Pemaknaan unsur-unsur dapat ditelusuri berdasarkan dua premis berikut. Premis pertama, arah "ujung jari" adalah tujuan (visi) Bung Karno atas kemajuan dirgantara Indonesia menunjuk ke arah utara. Premis kedua, letak patung Dirgantara tepat di depan Markas Besar Angkatan Udara (MBAU) yang notabene pusat ke-dirgantara-an Indonesia di masa pembangunannya. Jadi, terdapat "sesuatu" atau "tempat tertentu" di arah utara yang terkait dengan keistimewaan angkatan udara, yang tidak lain adalah kepemilikian pesawat terbang.
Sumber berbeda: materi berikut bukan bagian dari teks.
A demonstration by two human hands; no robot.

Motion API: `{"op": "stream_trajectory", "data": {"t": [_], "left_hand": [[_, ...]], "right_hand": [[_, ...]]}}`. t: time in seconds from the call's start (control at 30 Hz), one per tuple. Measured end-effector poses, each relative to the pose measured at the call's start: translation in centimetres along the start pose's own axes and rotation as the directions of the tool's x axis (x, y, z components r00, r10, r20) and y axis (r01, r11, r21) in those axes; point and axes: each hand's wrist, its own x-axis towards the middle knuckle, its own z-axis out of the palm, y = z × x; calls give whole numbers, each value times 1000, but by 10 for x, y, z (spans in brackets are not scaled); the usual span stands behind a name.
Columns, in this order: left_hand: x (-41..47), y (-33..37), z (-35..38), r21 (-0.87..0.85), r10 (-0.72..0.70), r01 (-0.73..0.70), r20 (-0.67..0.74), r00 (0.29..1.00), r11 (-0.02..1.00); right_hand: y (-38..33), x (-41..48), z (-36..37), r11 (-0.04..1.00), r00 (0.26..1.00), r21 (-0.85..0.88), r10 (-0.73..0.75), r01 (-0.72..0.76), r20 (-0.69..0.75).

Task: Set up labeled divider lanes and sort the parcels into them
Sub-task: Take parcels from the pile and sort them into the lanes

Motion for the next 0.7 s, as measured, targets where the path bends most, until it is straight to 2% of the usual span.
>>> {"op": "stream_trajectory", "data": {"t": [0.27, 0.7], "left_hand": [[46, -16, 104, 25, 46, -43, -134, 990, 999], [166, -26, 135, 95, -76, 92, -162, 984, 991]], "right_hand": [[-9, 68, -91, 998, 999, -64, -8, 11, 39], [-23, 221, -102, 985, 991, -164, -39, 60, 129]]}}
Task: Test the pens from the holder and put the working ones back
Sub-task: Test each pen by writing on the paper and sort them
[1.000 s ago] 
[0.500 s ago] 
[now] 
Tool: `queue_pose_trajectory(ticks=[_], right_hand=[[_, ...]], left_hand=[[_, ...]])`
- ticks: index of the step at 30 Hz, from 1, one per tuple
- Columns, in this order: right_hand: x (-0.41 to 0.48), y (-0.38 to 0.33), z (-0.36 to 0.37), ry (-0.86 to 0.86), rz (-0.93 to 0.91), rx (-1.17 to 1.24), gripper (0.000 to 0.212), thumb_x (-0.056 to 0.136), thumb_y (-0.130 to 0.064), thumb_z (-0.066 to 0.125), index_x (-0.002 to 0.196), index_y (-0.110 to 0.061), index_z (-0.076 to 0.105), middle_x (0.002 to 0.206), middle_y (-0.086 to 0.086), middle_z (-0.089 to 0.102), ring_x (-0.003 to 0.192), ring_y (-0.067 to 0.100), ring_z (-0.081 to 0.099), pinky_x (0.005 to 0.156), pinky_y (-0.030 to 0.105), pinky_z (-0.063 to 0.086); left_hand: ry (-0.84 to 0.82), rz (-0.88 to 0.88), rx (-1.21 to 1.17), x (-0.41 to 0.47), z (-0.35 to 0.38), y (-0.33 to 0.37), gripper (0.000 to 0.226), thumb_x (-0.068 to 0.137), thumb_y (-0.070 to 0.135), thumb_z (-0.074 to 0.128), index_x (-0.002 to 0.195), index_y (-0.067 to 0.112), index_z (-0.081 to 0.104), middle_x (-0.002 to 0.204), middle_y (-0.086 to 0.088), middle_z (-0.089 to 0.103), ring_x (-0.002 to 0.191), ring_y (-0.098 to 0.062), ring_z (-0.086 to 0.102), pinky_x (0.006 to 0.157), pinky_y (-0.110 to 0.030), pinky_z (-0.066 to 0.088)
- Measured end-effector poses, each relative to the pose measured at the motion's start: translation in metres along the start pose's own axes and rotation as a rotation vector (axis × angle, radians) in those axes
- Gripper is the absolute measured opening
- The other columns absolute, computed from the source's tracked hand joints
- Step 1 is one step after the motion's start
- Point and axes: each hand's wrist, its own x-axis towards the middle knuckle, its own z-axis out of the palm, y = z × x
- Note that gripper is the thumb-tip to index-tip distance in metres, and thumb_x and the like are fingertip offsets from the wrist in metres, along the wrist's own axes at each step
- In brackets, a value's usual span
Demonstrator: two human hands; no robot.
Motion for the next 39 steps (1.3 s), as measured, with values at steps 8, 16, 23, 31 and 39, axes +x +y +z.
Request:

Singkatnya, lahan harta karun Bung Karno adalah Bandar Udara Internasional Kemayoran (Kemayoran International Airport). Konektivitas tersebut dapat dibuktikan melalui gambar 2 pada lampiran gambar. Akan tetapi, boleh dikatakan pula patung Dirgantara juga adalah Presiden Soekarno itu sendiri. Pose patung Dirgantara dicontohkan langsung oleh Bung Karno sendiri. Hal inilah yang memperkuat adanya konektivitas patung dengan pencitraan yang hendak dibangun Bung Karno.
Bandar udara Kemayoran didirikan oleh pemerintah Hindia Belanda pada 1934, dan selesai pada Juli 1940. Patung Dirgantara dibangun sekitar tahun 1964-1965, yaitu bertepatan dengan momentum 20 tahun Indonesia merdeka. Dengan demikian, bandar udara Kemayoran se-umur-an dengan kemerdekaan Indonesia, yaitu menginjak usia ke 25 tahun, seakan-akan mereka (kemerdekaan dan bandar udara) saling beriringan menyongsong babak baru Indonesia setiap tahunnya.